©️ 2025 Henlopen Free Press ™️
By Drew | EIC, Trouble Maker, Novice Juggler
WILMINGTON, DE - Delaware's legendary Bootstrap Factory — the historic cornerstone of the state's “just try harder” economy — has officially shuttered operations after 84 tireless years of manufacturing the nation’s most trusted tools for personal moral uplift and the glorification of capitalism
Company spokesman Grant Fairweather III — heir to the Fairweather Maritime Fortune and noted polo enthusiast — expressed sorrow at the closing:
> “The tariffs on raw bootstrap ore from Argentina have crushed us. We simply can’t afford to extract bootstrap minerals, refine them, braid them, and package them with inspirational slogans anymore. America just doesn’t appreciate artisanal self-sufficiency like it used to.”
For decades, the factory thrived under the ownership of DuPont affiliates, venture capital firms, and three separate private equity groups who each insisted they were “saving American manufacturing” while quietly routing profits through Delaware’s corporate registry vortex, where tax liability goes to die.
But the real problem, Fairweather insists, is cultural:
> “We’ve spent years making bootstraps strong enough that even poors and working singles could hypothetically yank themselves skyward. Unfortunately, since nobody wants to work anymore, nobody’s buying them.
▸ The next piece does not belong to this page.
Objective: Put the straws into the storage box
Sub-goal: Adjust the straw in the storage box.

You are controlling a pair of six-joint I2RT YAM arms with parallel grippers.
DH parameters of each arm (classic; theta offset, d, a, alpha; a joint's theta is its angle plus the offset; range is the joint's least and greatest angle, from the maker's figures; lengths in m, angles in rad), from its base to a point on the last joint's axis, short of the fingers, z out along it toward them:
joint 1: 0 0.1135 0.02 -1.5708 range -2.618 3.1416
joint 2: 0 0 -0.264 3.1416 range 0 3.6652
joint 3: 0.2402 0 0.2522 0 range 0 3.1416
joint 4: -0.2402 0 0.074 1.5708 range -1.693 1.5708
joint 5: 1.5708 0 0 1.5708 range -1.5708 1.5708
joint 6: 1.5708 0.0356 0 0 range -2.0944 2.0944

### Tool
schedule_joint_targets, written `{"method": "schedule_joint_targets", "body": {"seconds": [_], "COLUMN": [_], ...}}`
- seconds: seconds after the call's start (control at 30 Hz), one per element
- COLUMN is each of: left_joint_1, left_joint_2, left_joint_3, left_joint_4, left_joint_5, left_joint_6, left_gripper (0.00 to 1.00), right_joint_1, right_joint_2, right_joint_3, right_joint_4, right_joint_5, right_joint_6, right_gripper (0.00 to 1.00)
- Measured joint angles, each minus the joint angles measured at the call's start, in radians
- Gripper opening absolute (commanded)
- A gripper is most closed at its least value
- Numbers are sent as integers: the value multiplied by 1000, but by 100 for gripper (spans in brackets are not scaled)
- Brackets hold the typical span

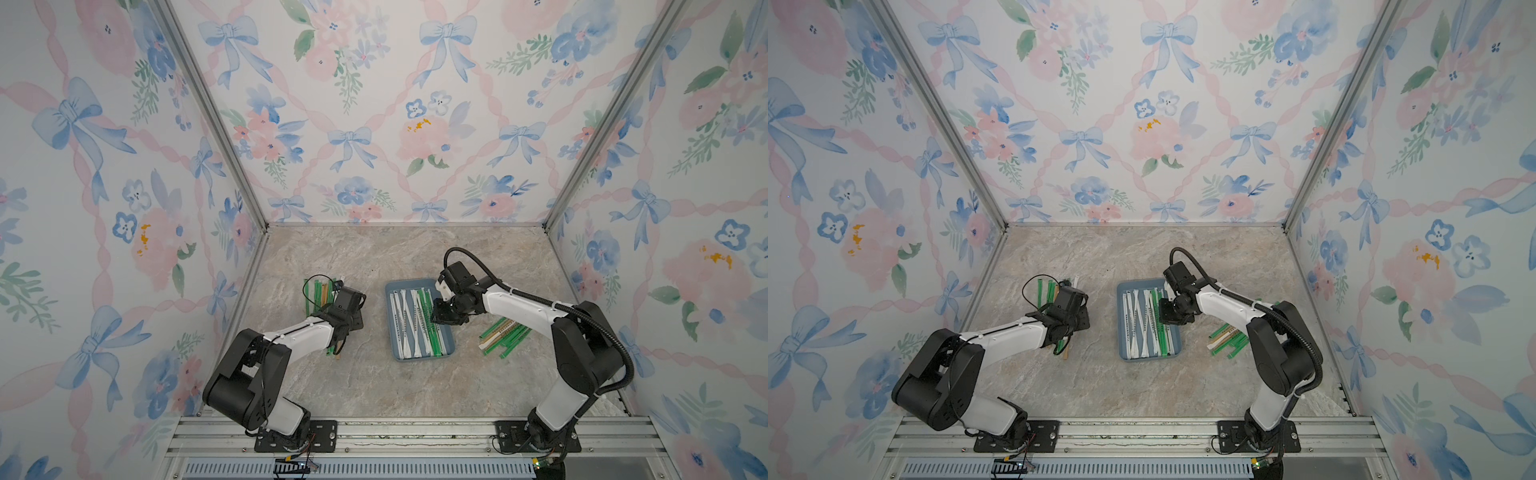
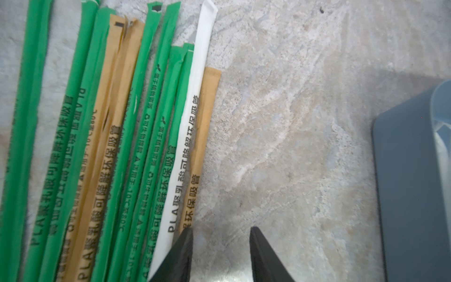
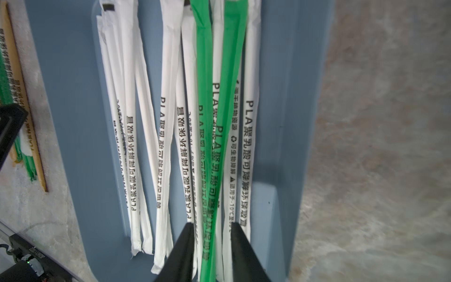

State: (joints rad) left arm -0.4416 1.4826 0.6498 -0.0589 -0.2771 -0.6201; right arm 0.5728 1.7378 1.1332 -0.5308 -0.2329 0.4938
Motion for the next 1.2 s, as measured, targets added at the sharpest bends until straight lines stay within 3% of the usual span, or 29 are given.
{"method": "schedule_joint_targets", "body": {"seconds": [0.13, 0.3, 0.53, 0.67, 0.87, 1.2], "left_joint_1": [2, 4, 10, 17, 17, 17], "left_joint_2": [-1, -2, -2, -2, 2, 34], "left_joint_3": [-2, -5, -6, -6, -6, -6], "left_joint_4": [-3, -11, -18, -18, -18, -18], "left_joint_5": [-9, -15, -19, -23, -23, -23], "left_joint_6": [0, 0, 0, 1, 0, 0], "left_gripper": [43, 43, 43, 43, 37, 33], "right_joint_1": [12, 20, 20, 20, 21, 25], "right_joint_2": [43, 83, 83, 82, 81, 7], "right_joint_3": [16, 43, 49, 50, 50, 48], "right_joint_4": [-1, -4, -3, -2, 5, 13], "right_joint_5": [-23, -29, -4, 36, 84, 108], "right_joint_6": [0, 4, 21, 27, 40, 46], "right_gripper": [28, 12, 7, 10, 27, 30]}}
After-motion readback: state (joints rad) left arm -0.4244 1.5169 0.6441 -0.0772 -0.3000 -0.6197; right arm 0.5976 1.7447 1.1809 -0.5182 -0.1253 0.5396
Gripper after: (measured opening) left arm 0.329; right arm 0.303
If people won’t help themselves, how can we help them help themselves?”
With production halted, the company will now move its machinery to a cheaper facility in Mexico, where workers are reportedly eager to pull themselves up by bootstraps — mostly because they live in a system where bootstraps actually lead to measurable improvement.
Local officials in Wilmington expressed mixed feelings:
> “We’re sad to lose these jobs,” said one council member, “but realistically, most of them paid so little that employees couldn’t afford shoes, much less boots.”
Some longtime employees gathered outside the locked gates, staring at the empty facility and the dangling CLOSED FOREVER sign.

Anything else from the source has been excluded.